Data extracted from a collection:
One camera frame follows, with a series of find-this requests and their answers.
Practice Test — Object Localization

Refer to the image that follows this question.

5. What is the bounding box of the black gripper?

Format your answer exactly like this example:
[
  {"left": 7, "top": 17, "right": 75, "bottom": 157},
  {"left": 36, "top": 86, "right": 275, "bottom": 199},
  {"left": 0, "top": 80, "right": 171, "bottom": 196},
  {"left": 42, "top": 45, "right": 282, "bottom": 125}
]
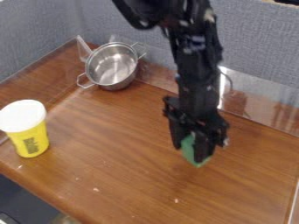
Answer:
[{"left": 163, "top": 96, "right": 230, "bottom": 164}]

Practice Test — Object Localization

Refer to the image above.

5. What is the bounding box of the green block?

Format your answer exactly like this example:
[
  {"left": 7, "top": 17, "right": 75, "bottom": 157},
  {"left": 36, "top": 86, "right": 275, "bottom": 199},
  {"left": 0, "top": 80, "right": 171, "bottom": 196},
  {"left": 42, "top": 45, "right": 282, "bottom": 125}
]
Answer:
[{"left": 182, "top": 136, "right": 211, "bottom": 168}]

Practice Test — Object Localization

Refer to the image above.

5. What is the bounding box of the yellow play-doh can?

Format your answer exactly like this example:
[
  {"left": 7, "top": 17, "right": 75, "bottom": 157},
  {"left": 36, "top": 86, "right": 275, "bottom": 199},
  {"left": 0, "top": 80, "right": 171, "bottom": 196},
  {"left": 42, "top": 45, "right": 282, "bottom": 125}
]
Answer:
[{"left": 0, "top": 99, "right": 50, "bottom": 158}]

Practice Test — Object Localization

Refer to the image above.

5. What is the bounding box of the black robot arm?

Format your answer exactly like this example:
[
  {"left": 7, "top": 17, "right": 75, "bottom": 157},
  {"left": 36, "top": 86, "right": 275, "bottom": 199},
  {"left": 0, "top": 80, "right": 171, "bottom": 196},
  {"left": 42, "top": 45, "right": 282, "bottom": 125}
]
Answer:
[{"left": 113, "top": 0, "right": 230, "bottom": 166}]

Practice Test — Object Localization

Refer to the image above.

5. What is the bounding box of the clear acrylic barrier panel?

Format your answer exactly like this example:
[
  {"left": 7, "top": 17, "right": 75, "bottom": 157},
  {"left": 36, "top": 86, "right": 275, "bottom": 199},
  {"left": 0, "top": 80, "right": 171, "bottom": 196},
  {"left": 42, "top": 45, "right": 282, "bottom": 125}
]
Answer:
[{"left": 0, "top": 34, "right": 299, "bottom": 145}]

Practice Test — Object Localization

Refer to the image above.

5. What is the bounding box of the silver metal pot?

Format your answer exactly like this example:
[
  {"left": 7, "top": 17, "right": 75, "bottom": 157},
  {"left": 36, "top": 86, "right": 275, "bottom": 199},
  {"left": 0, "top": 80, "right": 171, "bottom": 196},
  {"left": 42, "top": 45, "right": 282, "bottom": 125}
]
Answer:
[{"left": 76, "top": 42, "right": 146, "bottom": 91}]

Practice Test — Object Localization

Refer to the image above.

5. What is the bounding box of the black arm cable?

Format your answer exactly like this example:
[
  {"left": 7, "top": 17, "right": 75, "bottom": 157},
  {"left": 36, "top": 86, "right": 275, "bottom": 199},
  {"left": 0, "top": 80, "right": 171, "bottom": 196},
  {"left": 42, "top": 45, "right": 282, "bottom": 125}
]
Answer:
[{"left": 221, "top": 71, "right": 235, "bottom": 91}]

WORK ITEM
Return the data exactly. Pictures stay out.

ANSWER TO THIS TASK
One camera frame follows, with a series of find-this requests and their answers.
Practice Test — Object Localization

Refer to the image that follows this question.

5. What is the bounding box of the black gripper?

Format your answer exactly like this example:
[
  {"left": 7, "top": 17, "right": 75, "bottom": 157},
  {"left": 36, "top": 86, "right": 275, "bottom": 199},
  {"left": 0, "top": 80, "right": 171, "bottom": 196},
  {"left": 42, "top": 45, "right": 282, "bottom": 125}
]
Answer:
[{"left": 163, "top": 96, "right": 230, "bottom": 164}]

Practice Test — Object Localization

Refer to the image above.

5. What is the bounding box of the green block?

Format your answer exactly like this example:
[
  {"left": 7, "top": 17, "right": 75, "bottom": 157},
  {"left": 36, "top": 86, "right": 275, "bottom": 199},
  {"left": 0, "top": 80, "right": 171, "bottom": 196},
  {"left": 42, "top": 45, "right": 282, "bottom": 125}
]
Answer:
[{"left": 182, "top": 136, "right": 211, "bottom": 168}]

Practice Test — Object Localization

Refer to the image above.

5. What is the bounding box of the yellow play-doh can?

Format your answer exactly like this example:
[
  {"left": 7, "top": 17, "right": 75, "bottom": 157},
  {"left": 36, "top": 86, "right": 275, "bottom": 199},
  {"left": 0, "top": 80, "right": 171, "bottom": 196},
  {"left": 42, "top": 45, "right": 282, "bottom": 125}
]
Answer:
[{"left": 0, "top": 99, "right": 50, "bottom": 158}]

Practice Test — Object Localization

Refer to the image above.

5. What is the bounding box of the black robot arm?

Format your answer exactly like this example:
[
  {"left": 7, "top": 17, "right": 75, "bottom": 157},
  {"left": 36, "top": 86, "right": 275, "bottom": 199},
  {"left": 0, "top": 80, "right": 171, "bottom": 196},
  {"left": 42, "top": 45, "right": 282, "bottom": 125}
]
Answer:
[{"left": 113, "top": 0, "right": 230, "bottom": 166}]

Practice Test — Object Localization

Refer to the image above.

5. What is the bounding box of the clear acrylic barrier panel?

Format your answer exactly like this example:
[
  {"left": 7, "top": 17, "right": 75, "bottom": 157},
  {"left": 36, "top": 86, "right": 275, "bottom": 199},
  {"left": 0, "top": 80, "right": 171, "bottom": 196},
  {"left": 42, "top": 45, "right": 282, "bottom": 125}
]
Answer:
[{"left": 0, "top": 34, "right": 299, "bottom": 145}]

Practice Test — Object Localization

Refer to the image above.

5. What is the bounding box of the silver metal pot?

Format your answer exactly like this example:
[
  {"left": 7, "top": 17, "right": 75, "bottom": 157},
  {"left": 36, "top": 86, "right": 275, "bottom": 199},
  {"left": 0, "top": 80, "right": 171, "bottom": 196},
  {"left": 42, "top": 45, "right": 282, "bottom": 125}
]
Answer:
[{"left": 76, "top": 42, "right": 146, "bottom": 91}]

Practice Test — Object Localization

Refer to the image above.

5. What is the bounding box of the black arm cable?

Format your answer exactly like this example:
[
  {"left": 7, "top": 17, "right": 75, "bottom": 157},
  {"left": 36, "top": 86, "right": 275, "bottom": 199},
  {"left": 0, "top": 80, "right": 171, "bottom": 196},
  {"left": 42, "top": 45, "right": 282, "bottom": 125}
]
Answer:
[{"left": 221, "top": 71, "right": 235, "bottom": 91}]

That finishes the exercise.